A few days ago I was searching YouTube and I noticed an "outlier" video poped up in the suggestions list. This video had nothing to do with the topic being searched, but instead it was based on a previous search that was requested from this same computer two weeks ago.
This was impressive considering the situation difficulted fingerprinting. In particular:
- I was not logged, nor was any other person in this machine, to YouTube nor any other Google service.
- The browser is configured in "private" mode by default, so every cookie/storage/websql/indexeddb file is deleted when it is closed. This means whatever info they stored was backed up online.
- The IP changes at least once each day, so hundreds or thousands of IPs would be associated with this geographical area.
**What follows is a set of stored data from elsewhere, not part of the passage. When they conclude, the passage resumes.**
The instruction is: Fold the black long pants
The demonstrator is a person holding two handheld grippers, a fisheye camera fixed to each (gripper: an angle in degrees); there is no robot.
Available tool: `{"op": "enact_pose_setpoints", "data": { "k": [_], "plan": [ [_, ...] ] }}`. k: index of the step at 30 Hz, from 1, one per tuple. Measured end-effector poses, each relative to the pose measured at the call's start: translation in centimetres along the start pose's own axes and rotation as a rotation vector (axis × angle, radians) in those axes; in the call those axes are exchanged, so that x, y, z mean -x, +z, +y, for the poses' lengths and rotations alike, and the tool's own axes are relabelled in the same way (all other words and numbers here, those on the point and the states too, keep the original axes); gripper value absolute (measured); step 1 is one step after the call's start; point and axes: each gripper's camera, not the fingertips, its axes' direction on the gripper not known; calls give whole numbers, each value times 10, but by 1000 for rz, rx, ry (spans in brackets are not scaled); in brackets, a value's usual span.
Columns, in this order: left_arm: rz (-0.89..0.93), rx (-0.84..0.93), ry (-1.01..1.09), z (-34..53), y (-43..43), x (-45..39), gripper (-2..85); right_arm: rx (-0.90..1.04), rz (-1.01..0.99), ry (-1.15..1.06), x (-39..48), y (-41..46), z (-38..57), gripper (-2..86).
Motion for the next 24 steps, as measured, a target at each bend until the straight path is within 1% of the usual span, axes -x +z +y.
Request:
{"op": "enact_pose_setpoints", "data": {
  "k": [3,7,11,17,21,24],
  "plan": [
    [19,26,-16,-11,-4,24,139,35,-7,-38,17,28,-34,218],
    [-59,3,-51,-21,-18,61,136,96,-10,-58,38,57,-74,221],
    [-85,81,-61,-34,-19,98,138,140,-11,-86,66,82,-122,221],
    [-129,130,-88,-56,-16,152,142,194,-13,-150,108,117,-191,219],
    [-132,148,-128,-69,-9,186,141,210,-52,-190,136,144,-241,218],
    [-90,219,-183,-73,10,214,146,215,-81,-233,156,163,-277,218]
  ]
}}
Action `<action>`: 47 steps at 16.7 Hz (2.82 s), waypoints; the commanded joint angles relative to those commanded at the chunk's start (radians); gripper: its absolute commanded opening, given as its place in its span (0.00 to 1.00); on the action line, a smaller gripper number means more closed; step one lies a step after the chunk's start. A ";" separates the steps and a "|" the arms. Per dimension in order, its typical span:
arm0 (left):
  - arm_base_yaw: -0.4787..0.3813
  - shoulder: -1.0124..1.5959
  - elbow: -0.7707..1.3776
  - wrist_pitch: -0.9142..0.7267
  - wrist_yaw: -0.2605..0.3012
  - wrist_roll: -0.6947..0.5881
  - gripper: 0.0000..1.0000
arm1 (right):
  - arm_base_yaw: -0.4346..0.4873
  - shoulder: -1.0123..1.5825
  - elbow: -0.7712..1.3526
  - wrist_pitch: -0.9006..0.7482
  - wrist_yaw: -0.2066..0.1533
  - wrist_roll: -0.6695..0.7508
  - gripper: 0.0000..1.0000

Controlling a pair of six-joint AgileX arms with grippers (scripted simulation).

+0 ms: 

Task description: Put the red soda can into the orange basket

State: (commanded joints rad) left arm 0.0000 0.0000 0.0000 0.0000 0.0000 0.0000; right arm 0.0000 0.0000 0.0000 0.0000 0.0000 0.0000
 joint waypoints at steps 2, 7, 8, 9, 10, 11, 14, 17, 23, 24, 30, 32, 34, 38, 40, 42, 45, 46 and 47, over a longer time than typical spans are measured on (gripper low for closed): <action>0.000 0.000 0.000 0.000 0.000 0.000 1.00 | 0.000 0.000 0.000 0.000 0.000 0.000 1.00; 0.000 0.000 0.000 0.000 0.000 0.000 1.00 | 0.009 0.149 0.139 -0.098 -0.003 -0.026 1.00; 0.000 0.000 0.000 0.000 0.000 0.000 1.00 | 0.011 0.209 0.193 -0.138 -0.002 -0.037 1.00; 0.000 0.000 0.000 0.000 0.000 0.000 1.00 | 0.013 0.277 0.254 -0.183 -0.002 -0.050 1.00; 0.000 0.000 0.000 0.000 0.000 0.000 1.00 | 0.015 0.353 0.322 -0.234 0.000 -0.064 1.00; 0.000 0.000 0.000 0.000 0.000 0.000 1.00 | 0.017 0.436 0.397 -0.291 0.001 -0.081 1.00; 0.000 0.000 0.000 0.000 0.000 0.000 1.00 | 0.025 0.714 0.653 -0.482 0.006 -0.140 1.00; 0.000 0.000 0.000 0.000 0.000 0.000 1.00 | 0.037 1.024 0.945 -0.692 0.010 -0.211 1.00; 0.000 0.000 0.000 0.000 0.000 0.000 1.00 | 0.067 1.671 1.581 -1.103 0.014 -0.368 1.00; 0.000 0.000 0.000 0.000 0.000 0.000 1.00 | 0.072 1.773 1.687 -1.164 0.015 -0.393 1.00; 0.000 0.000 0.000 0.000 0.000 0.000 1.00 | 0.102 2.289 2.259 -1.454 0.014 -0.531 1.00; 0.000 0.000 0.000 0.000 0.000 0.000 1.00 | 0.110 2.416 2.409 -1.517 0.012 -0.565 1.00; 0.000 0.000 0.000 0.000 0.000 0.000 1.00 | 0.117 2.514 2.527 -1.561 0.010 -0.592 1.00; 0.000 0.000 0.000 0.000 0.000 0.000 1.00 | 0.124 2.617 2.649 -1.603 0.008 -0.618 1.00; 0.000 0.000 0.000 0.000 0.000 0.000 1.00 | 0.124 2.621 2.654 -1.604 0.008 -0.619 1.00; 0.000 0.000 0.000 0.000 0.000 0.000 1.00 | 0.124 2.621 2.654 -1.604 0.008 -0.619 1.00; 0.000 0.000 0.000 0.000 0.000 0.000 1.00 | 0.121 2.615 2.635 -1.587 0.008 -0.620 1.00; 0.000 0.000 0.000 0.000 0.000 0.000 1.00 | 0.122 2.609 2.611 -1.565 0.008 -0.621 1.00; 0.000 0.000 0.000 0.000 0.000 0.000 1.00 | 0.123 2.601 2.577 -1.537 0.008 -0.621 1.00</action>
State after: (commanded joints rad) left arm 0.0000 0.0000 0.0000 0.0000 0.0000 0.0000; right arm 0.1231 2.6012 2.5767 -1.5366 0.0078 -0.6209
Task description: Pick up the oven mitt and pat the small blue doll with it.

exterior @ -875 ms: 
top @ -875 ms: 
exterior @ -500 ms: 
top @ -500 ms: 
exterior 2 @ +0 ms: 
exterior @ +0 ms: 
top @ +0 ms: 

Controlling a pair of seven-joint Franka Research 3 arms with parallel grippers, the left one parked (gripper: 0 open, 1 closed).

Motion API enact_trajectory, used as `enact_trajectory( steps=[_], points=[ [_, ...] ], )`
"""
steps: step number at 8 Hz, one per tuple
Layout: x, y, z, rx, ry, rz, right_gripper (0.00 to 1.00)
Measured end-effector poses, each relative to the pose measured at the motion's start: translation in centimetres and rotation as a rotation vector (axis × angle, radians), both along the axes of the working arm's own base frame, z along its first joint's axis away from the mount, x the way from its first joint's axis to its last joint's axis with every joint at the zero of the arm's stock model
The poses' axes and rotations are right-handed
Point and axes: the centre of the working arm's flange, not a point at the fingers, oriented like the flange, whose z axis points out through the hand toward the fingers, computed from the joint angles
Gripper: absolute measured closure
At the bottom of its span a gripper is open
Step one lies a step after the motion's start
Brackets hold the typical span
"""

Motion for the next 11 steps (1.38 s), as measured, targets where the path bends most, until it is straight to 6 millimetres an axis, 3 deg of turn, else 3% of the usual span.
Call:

I'm almost sure they can only pin it down to the city level for what I have been able to observe in Gmail's account activity page for several users in this same area.
- The user agent is nothing out of the common, as the browser regularly updates to the last version. In fact, this is not 100% verified but I'm pretty sure their profiling method is somehow resistant to IP and user agent changes.
- Installed plugins are the usual ones, very common as well.
- Same about installed fonts and screen resolution.
In fact there are more computers in the LAN with almost the same setup (OS/browser/plugins). And they share the same IP. How were they able to identify the correct one over a two weeks period of time beats me.
Only disabling scripts for the google.com domain solved it, at the expense of not being able to read the comments.
I've visited panopticlick's site and nothing shown in the table is unique to the point of tracking an individual user over time. However the page says the fingerprint is unique among 4 million, which is a number greater than the population of the geographical area (also in the order of millions).
Questions:
- Is there anything in the browser unique enough to identify a machine inside a large city, or is it the combination of several characteristics what makes identification possible?
- Are Google's fingerprinting methods known? Has anyone conducted an analysis of their scripts?